The Court relied on, seemingly modified, and strengthened at least two existing elements of the test for conditional spending articulated in South Dakota v. Dole. Clear notice and germaneness now appear to be folded into the newly fashioned yet undefined coercion doctrine, which relied on quantitative as well as qualitative analysis to determine that the Medicaid expansion was unconstitutionally coercive. The Court is now actively enforcing the Tenth Amendment to protect states from federal spending legislation. NFIB raises many questions regarding implementation of the Medicaid expansion as well as the ACA. The dockets will experience the reverberations of these open questions, as well as the Court’s invitation to explore the coercion doctrine.
For the near future, at least, the authors believe we are "plunged into Justice Cardozo’s 'endless difficulties.'” For the long term, policymakers may want to take the advice of political science professor Andrea Louise Campbell:
[States are] ill suited to redistributive policy because they [have] an incentive to provide the lowest possible means-tested benefits in order to repel poor people and retain affluent taxpayers. The Great Recession also laid bare the devastating costs of the inability of nearly all states to run budget deficits and to engage in countercyclical spending during economic downturns. For many years, governors have urged the federal government to take on the portion of Medicaid that pays for nursing home stays for the disabled elderly.

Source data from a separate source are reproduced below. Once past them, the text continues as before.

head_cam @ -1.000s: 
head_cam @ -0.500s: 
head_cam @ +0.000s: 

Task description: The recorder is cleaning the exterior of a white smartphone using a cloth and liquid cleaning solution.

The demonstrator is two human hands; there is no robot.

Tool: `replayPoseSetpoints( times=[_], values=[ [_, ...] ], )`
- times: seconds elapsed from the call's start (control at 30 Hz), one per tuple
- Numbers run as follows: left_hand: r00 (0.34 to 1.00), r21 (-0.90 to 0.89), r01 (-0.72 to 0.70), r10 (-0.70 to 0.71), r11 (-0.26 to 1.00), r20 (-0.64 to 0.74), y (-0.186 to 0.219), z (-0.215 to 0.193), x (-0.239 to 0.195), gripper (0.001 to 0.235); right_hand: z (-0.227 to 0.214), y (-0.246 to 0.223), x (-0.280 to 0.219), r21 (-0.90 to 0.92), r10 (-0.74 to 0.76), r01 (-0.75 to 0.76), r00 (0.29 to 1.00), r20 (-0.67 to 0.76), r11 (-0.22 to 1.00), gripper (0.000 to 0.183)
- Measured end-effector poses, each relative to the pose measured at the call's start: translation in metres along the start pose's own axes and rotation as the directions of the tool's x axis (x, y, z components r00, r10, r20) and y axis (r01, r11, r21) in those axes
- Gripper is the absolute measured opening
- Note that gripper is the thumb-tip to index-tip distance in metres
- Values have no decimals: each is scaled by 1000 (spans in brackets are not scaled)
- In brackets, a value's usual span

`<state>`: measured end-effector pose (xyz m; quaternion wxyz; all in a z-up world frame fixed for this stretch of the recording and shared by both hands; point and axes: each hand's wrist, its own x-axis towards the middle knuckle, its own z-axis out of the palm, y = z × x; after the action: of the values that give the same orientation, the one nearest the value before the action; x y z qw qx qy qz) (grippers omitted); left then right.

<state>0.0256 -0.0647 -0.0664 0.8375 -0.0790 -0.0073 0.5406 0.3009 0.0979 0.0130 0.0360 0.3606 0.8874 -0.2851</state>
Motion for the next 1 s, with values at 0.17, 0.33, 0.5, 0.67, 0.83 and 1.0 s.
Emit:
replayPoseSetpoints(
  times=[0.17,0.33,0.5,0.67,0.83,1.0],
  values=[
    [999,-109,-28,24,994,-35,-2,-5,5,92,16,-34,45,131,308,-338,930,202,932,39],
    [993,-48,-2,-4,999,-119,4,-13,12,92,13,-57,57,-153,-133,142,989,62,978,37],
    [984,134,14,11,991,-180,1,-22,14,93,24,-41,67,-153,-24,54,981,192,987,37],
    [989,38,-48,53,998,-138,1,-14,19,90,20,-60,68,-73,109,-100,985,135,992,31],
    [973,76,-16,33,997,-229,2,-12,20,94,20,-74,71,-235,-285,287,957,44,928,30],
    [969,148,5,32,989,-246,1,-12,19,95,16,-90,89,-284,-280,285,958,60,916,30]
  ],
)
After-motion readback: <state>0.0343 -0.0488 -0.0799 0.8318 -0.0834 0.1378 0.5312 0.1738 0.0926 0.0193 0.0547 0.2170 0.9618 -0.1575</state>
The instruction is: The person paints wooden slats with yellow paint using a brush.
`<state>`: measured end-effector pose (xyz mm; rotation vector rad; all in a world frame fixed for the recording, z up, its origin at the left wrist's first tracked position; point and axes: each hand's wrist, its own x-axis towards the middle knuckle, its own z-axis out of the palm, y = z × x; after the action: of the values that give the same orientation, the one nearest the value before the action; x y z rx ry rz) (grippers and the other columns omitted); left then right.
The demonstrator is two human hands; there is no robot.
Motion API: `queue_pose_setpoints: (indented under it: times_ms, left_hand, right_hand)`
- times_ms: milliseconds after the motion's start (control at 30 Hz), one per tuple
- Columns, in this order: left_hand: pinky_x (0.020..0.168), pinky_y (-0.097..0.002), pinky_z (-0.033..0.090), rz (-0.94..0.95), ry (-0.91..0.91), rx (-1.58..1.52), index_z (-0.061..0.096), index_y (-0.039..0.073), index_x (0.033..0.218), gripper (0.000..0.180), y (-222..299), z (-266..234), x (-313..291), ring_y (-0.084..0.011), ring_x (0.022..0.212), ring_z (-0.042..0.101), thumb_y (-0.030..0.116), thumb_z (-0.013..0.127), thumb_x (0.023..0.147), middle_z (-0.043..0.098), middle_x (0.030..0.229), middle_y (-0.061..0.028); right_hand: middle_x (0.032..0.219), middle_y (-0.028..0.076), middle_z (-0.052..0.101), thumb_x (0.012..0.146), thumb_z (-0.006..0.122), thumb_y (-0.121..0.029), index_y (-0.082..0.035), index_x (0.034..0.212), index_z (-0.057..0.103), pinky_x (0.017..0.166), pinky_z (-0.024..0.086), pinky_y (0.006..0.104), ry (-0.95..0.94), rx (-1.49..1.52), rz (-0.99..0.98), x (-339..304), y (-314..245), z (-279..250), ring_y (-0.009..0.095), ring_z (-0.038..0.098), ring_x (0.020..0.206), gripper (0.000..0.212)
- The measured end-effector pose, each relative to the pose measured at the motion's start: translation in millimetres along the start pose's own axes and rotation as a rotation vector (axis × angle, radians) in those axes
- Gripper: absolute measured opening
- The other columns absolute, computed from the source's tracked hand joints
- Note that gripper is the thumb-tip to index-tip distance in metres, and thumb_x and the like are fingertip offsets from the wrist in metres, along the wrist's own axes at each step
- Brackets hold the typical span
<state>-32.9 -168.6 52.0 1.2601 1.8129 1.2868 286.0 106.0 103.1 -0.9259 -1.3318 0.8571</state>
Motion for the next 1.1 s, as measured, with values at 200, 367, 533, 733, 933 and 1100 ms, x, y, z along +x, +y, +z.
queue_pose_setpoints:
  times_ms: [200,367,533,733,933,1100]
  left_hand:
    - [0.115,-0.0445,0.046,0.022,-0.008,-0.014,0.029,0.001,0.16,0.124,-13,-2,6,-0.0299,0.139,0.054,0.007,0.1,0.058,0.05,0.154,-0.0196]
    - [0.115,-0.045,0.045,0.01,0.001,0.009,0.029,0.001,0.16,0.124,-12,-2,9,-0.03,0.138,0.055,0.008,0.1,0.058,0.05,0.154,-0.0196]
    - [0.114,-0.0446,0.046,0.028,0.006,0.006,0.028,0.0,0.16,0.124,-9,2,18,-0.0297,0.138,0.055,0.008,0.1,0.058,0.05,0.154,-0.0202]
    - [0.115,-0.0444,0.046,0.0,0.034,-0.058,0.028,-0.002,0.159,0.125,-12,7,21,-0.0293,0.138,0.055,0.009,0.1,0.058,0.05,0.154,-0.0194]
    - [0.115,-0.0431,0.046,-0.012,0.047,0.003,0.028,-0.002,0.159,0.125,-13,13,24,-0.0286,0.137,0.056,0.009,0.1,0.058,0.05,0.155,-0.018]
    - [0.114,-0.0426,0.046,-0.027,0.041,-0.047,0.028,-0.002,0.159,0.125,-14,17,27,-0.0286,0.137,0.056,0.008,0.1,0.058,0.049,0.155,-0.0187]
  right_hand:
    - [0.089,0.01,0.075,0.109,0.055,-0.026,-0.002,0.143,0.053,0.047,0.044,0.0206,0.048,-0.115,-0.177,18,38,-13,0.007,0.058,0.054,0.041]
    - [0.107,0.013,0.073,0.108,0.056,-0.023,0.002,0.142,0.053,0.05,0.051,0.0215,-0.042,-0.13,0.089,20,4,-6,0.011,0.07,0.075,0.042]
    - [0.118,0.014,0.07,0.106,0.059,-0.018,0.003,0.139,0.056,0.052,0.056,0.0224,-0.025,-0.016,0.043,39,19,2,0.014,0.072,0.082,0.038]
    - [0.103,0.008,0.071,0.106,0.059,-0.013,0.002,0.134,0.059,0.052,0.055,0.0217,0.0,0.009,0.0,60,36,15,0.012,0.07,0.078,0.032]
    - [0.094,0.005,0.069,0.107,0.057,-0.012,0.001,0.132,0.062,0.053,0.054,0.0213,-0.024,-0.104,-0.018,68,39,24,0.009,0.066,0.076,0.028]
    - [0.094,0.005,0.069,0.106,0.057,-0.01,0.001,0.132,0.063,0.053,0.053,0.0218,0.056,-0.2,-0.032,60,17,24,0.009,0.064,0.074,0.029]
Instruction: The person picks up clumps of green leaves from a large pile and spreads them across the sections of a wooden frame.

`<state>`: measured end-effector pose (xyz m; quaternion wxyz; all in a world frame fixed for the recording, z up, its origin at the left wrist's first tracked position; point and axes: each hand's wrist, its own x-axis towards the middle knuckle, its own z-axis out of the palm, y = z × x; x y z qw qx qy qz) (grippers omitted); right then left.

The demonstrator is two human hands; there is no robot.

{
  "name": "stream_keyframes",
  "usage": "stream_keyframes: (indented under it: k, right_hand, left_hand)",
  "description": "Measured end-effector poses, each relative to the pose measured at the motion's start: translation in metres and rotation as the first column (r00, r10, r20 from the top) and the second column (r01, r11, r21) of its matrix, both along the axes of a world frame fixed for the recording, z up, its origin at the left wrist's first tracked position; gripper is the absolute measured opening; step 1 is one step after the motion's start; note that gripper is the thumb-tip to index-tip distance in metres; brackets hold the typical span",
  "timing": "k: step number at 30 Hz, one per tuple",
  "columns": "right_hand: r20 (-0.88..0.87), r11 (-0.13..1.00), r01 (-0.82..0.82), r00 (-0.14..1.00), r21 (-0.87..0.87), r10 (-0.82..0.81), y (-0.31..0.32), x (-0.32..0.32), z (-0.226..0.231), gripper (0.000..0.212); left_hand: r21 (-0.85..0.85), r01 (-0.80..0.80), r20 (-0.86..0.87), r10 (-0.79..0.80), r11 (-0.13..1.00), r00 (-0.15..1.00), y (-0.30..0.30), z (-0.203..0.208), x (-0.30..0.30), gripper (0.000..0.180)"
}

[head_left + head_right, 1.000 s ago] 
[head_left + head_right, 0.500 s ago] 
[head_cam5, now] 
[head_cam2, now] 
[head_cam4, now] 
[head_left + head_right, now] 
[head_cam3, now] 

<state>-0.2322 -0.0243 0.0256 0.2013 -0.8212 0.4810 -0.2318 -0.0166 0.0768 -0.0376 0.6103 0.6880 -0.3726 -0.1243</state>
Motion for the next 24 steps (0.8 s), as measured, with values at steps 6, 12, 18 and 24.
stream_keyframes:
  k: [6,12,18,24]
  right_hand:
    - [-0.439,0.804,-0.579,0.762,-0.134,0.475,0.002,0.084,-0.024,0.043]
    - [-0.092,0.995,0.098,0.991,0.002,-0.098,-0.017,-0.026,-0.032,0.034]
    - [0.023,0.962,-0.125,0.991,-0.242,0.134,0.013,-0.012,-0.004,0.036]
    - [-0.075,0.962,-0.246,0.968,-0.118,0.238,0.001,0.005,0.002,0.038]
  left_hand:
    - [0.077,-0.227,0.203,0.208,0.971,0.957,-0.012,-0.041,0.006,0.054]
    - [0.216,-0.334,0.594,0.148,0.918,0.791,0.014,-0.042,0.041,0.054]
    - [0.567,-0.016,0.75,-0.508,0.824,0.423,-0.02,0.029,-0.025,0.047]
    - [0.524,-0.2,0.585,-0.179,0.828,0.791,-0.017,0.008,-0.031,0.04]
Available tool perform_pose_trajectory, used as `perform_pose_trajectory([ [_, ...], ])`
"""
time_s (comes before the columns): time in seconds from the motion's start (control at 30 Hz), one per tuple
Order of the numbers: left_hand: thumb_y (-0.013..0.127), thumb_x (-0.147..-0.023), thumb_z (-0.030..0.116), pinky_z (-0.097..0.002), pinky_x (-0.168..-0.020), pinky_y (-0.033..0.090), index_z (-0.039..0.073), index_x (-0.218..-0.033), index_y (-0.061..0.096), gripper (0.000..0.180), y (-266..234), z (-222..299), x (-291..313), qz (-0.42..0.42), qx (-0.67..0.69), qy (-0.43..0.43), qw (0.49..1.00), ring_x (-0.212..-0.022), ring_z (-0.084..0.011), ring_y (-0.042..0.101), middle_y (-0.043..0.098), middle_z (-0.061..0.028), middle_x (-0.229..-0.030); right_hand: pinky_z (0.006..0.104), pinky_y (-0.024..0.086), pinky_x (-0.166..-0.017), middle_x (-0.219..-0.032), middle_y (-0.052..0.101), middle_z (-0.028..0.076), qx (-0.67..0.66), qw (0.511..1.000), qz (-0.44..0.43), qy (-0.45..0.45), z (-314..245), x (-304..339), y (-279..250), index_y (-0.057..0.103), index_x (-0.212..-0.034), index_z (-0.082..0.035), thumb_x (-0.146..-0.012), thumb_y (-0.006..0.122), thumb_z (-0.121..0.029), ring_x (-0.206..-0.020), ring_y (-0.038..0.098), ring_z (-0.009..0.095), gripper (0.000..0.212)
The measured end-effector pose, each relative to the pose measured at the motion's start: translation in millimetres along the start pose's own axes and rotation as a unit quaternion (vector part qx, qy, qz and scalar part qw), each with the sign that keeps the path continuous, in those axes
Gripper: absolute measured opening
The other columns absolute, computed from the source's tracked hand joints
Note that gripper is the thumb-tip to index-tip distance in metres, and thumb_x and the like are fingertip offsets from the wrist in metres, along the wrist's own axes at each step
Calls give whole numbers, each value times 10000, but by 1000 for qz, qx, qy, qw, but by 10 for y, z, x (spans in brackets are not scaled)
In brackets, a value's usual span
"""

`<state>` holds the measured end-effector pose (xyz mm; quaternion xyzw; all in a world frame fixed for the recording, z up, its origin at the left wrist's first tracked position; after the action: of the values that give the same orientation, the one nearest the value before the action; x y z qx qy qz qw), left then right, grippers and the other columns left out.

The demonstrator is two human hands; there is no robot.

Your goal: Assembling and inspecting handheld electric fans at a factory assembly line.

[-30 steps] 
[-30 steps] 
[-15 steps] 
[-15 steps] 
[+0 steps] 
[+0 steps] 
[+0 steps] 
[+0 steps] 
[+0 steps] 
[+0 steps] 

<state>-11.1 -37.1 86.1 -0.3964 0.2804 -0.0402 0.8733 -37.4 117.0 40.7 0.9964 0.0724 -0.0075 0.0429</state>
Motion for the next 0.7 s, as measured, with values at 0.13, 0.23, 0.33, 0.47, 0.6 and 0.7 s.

Maybe now the time has come to federalize Medicaid altogether. Doing so would remove an enormous burden from state budgets and put an end to variations in state policy toward the poor that can have near-barbaric results. For example, in Texas, one of the states whose government plans to opt out, the working parents of Medicaid-eligible children can only get coverage for themselves if their income is below 26 percent of the federal poverty level. For a family of three, that’s $4,900 in annual income. Constitutionality is no barrier to federalization of Medicaid. The only question is whether it is politically feasible.
Huberfeld comes to a similar conclusion in another paper, arguing that "medicine generally and Medicaid specifically are already on the path to nationalization" and "Medicaid should be nationalized because federalism ideals are generally not served by the current structure."